TechnicalPig🐷: OAuth

OAuth is an authorisation framework that enables applications to obtain limited access to user accounts. It is designed to work with HTTP and provide authorised access to the user’s data without revealing their credentials to the application.

Outlining the steps:

1. Requesting Authorisation: This is the initial step in the OAuth process. An application requests authorisation from the user (the resource owner) to access their data or perform operations on their behalf at a service (the resource server).

   • The OAuth framework specifies how this request should be made, often through a redirection to a service-provided authorisation page.

2. User Authorisation: This step is where the user explicitly grants permission to the application to access their resources or perform actions on their behalf.

   • OAuth defines the user consent mechanism, ensuring that the user is informed about what permissions the application is requesting and has the ability to approve or deny these requests.

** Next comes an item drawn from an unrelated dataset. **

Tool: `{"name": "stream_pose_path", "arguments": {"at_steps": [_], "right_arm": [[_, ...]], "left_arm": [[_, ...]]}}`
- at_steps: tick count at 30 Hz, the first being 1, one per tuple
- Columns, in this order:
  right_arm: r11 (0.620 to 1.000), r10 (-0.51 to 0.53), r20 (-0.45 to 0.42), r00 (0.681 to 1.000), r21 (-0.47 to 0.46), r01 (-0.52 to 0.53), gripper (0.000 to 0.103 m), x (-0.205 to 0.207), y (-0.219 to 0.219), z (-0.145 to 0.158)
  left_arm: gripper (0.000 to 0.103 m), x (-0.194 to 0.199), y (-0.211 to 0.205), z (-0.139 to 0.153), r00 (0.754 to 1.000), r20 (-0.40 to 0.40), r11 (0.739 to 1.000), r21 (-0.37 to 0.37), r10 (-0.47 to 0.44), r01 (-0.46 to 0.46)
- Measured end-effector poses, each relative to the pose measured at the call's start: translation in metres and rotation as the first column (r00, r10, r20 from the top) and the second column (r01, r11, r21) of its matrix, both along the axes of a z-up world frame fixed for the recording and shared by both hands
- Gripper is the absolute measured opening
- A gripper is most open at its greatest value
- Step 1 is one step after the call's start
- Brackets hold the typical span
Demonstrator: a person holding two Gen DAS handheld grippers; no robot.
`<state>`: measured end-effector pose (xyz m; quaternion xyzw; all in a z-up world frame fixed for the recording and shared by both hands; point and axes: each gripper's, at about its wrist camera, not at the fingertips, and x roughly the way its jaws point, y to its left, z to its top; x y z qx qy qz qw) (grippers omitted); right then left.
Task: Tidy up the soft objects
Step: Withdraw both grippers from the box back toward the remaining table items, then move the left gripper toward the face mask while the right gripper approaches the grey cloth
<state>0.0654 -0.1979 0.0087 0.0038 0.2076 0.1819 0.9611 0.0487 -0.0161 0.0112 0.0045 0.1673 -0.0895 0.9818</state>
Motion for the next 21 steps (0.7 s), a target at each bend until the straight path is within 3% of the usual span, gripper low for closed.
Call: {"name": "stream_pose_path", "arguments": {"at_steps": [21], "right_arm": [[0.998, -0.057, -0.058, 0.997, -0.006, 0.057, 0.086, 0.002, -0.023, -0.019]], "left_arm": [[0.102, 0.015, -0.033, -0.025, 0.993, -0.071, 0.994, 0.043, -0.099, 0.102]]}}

3. Application Receives an Authorisation Grant: After the user grants permission, the application receives an authorisation grant.

   • In OAuth, an authorisation grant is a credential representing the user's authorisation, but not yet the access token itself. It could be an authorisation code, an implicit grant, a resource owner credentials grant, or a client credentials grant, depending on the OAuth flow being used.

4. Application Requests Access Token: With the authorisation grant, the application requests an access token from the authorisation server.

   • This step is secured by OAuth, requiring the application to authenticate itself and to present the authorisation grant. The OAuth framework specifies how the application should authenticate and how the request should be made.

5. Application Receives Access Token: The authorisation server authenticates the application and validates the authorisation grant. If everything checks out, it issues an access token (and optionally a refresh token) to the application.

   • OAuth defines the structure of these tokens and how they should be issued.

6. Application Accesses the Resource: Finally, the application uses the access token to make authenticated requests to the resource server on behalf of the user.

   • The OAuth framework specifies how the access token should be included in requests to the resource server, ensuring secure access to the user's resources.

An analogy

OAuth: The Security Guard

Imagine you're trying to enter a private club (a service or application) that requires a membership card (credentials). However, instead of showing your card every time, you talk to the club's security guard (OAuth). You tell the guard who you want to see or what you want to do inside the club. The guard then checks with the club (the user), asking if they're okay with you doing what you've asked. If the club agrees, the guard gives you a special pass (access token) that lets you do only what you've been allowed to do. This way, you never have to show your own membership card directly, keeping it safe while still getting access to the club's services on behalf of the club member.

Summary

In summary, OAuth is the framework that orchestrates this entire sequence, providing a standardized, secure way for applications to request and gain authorized access to user resources without needing the user's credentials. It's designed to work over HTTP, making it suitable for web applications, mobile applications, and API services.